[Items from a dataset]
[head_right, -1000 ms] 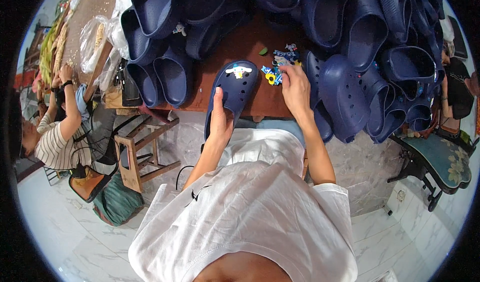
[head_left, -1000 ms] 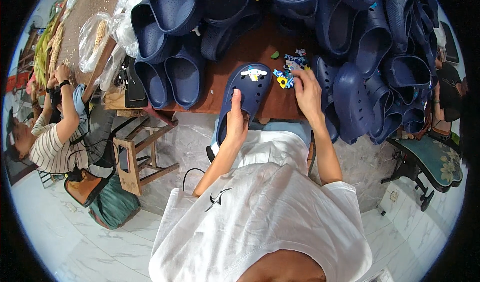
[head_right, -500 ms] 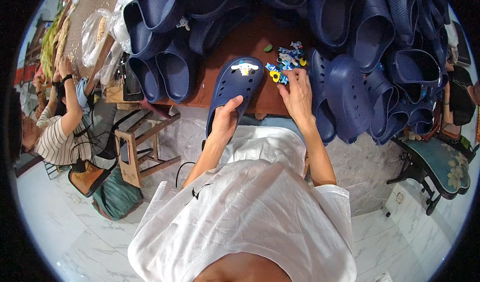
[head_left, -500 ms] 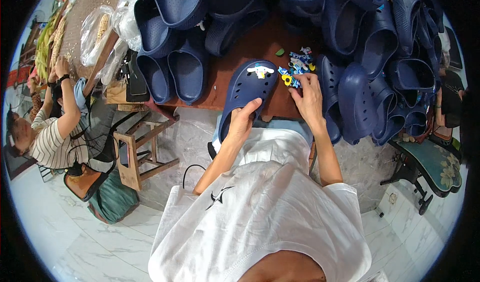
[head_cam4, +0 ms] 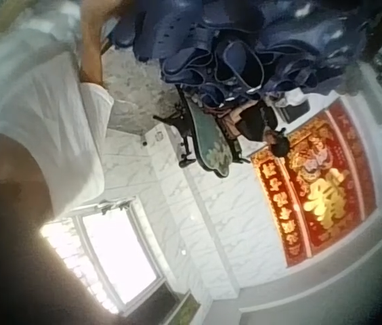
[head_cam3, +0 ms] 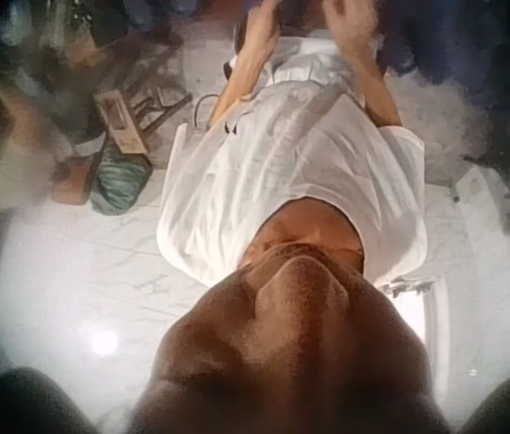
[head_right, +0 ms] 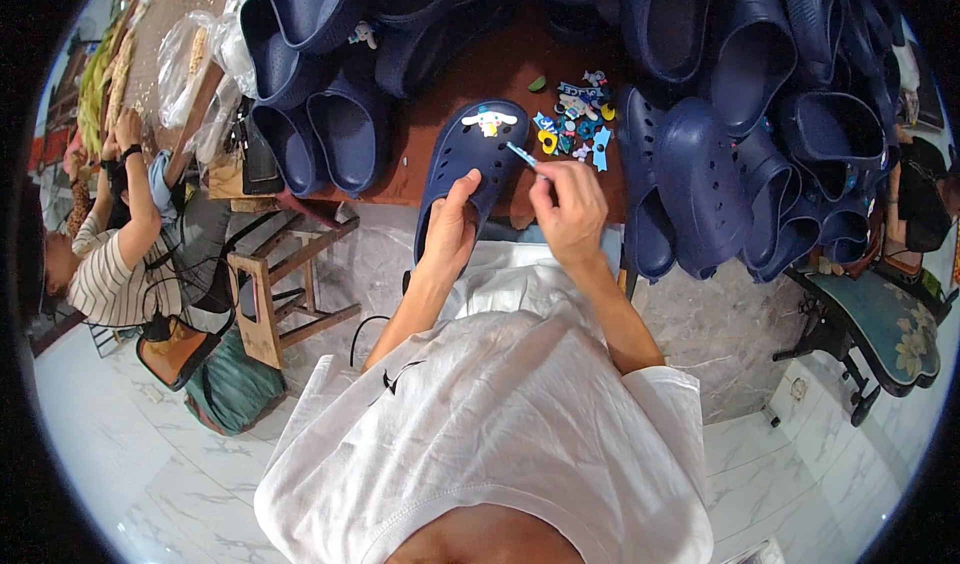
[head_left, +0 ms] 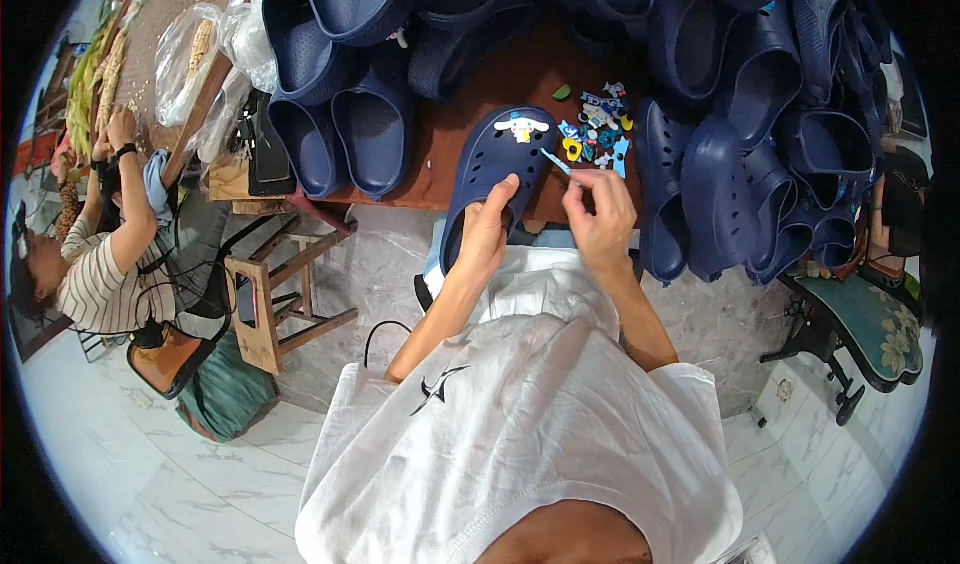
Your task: Attaching decorative charms into the holes of foam clog shoes.
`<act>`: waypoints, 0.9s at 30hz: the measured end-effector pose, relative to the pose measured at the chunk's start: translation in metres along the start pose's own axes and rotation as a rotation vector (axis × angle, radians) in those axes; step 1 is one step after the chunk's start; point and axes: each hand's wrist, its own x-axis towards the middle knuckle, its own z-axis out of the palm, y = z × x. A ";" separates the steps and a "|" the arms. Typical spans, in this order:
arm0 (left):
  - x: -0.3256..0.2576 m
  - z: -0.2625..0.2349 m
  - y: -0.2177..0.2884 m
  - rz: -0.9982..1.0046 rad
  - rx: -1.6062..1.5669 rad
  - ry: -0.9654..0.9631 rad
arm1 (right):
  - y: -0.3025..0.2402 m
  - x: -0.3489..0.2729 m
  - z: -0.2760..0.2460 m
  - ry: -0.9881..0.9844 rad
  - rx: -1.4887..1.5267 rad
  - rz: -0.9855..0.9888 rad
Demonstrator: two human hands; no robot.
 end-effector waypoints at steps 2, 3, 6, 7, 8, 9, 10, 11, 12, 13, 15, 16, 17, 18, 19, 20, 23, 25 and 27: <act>0.000 0.000 -0.002 -0.006 -0.035 -0.007 | -0.006 -0.007 0.009 -0.003 0.005 0.010; -0.001 0.000 -0.004 -0.006 -0.034 -0.005 | -0.008 -0.008 0.012 -0.032 0.020 0.005; -0.003 0.000 -0.007 -0.019 -0.006 -0.002 | -0.019 -0.011 0.015 -0.090 0.068 0.022; -0.004 0.001 -0.007 -0.004 -0.018 -0.001 | -0.021 -0.012 0.016 -0.096 0.087 0.030; -0.005 0.002 -0.008 0.012 -0.031 0.000 | -0.021 -0.013 0.017 -0.102 0.106 0.037; -0.006 0.003 -0.007 0.011 -0.032 0.002 | -0.021 -0.011 0.015 -0.101 0.100 0.028; -0.007 0.002 -0.006 -0.009 -0.033 0.005 | -0.022 -0.011 0.015 -0.102 0.100 0.029; -0.007 0.002 -0.005 -0.031 -0.032 0.007 | -0.023 -0.010 0.015 -0.089 0.121 0.048; -0.008 0.002 -0.006 -0.034 -0.032 0.008 | -0.024 -0.011 0.015 -0.075 0.142 0.066; -0.008 0.003 -0.008 -0.012 -0.015 -0.009 | -0.024 -0.011 0.015 -0.075 0.141 0.068; -0.011 0.008 -0.008 0.011 0.002 -0.023 | -0.025 -0.011 0.017 -0.052 0.217 0.122; -0.014 0.013 -0.007 0.047 0.025 -0.007 | -0.025 -0.011 0.017 -0.053 0.218 0.122; -0.016 0.016 -0.007 0.082 0.048 0.009 | -0.024 -0.011 0.016 -0.069 0.199 0.099; -0.016 0.014 -0.008 0.080 0.048 0.010 | -0.025 -0.011 0.015 -0.085 0.181 0.076; -0.014 0.012 -0.009 0.103 0.043 0.009 | -0.026 -0.011 0.014 -0.086 0.181 0.078; -0.013 0.010 -0.011 0.125 0.037 0.008 | -0.027 -0.012 0.014 -0.104 0.180 0.057; -0.012 0.007 -0.011 0.139 0.080 -0.036 | -0.029 -0.010 0.011 -0.137 0.196 0.042; -0.010 0.004 -0.012 0.142 0.085 -0.037 | -0.030 -0.007 0.008 -0.151 0.214 0.048; -0.010 0.002 -0.011 0.143 0.090 -0.040 | -0.032 -0.005 0.005 -0.173 0.351 0.162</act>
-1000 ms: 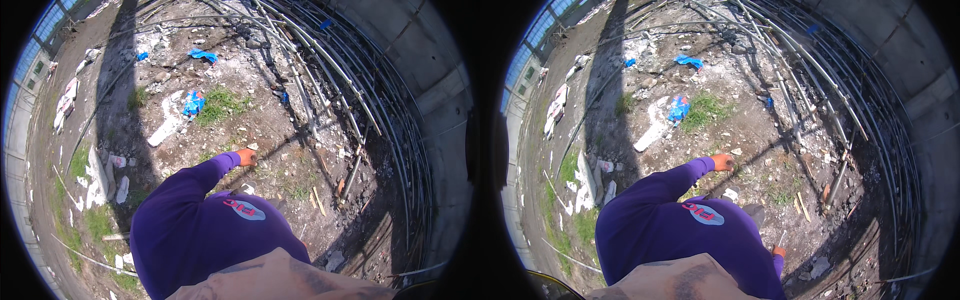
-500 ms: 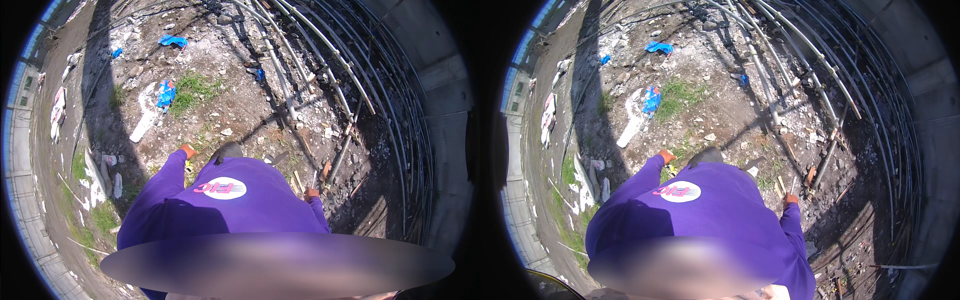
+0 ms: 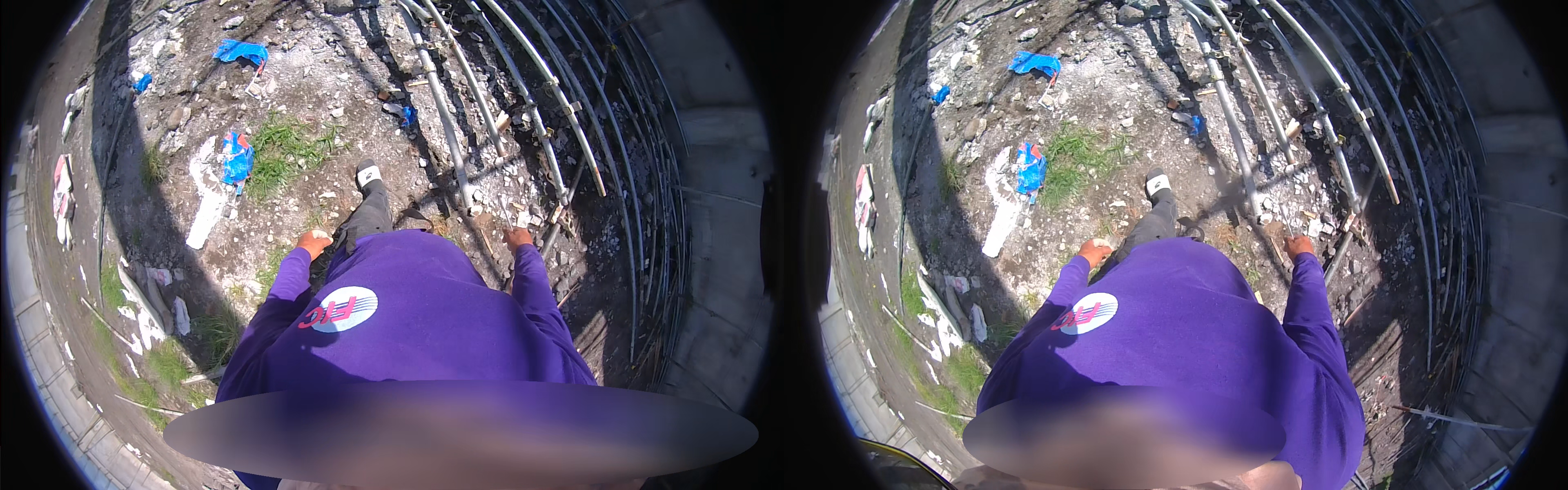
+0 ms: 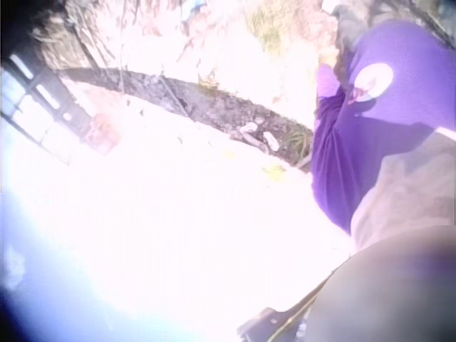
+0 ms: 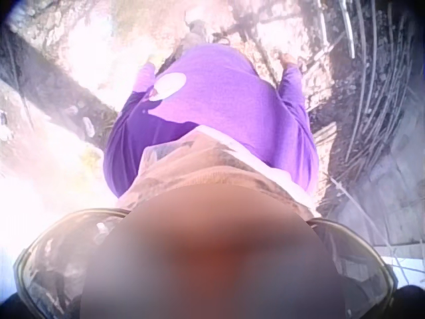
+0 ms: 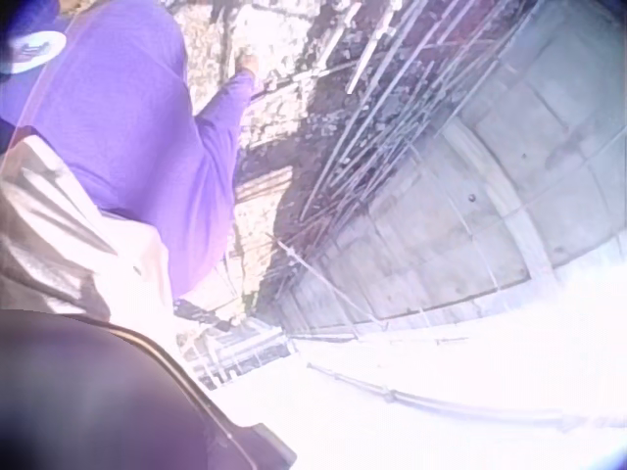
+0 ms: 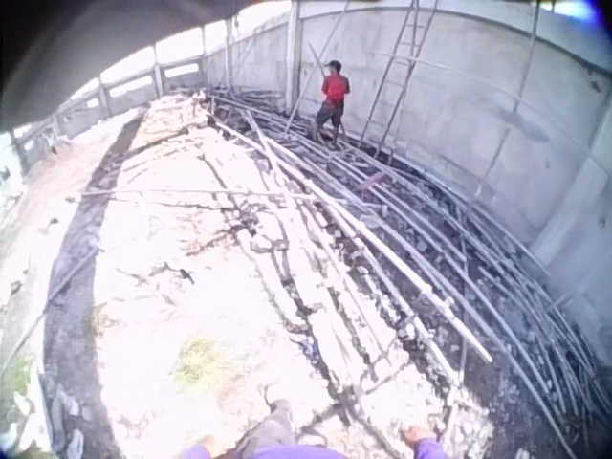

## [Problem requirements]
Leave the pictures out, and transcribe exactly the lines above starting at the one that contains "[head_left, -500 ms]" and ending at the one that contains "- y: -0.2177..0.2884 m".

## [Task result]
[head_left, -500 ms] 
[head_cam4, +0 ms] 
[head_cam3, +0 ms] 
[head_right, +0 ms] 
[head_left, +0 ms] 
Your task: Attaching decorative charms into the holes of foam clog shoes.
`<act>`: waypoints, 0.9s at 30hz: the measured end-effector pose, relative to the pose measured at the chunk's start: translation in metres along the start pose's own axes and rotation as a rotation vector (axis × angle, radians) in those axes; step 1 is one step after the chunk's start; point and axes: each hand's wrist, its own x-axis towards the middle knuckle, its own z-axis out of the palm, y = z × x. A ";" separates the steps and a "|" the arms. Typical spans, in this order:
arm0 (left):
  - x: -0.3256..0.2576 m
  - z: -0.2625..0.2349 m
  - y: -0.2177..0.2884 m

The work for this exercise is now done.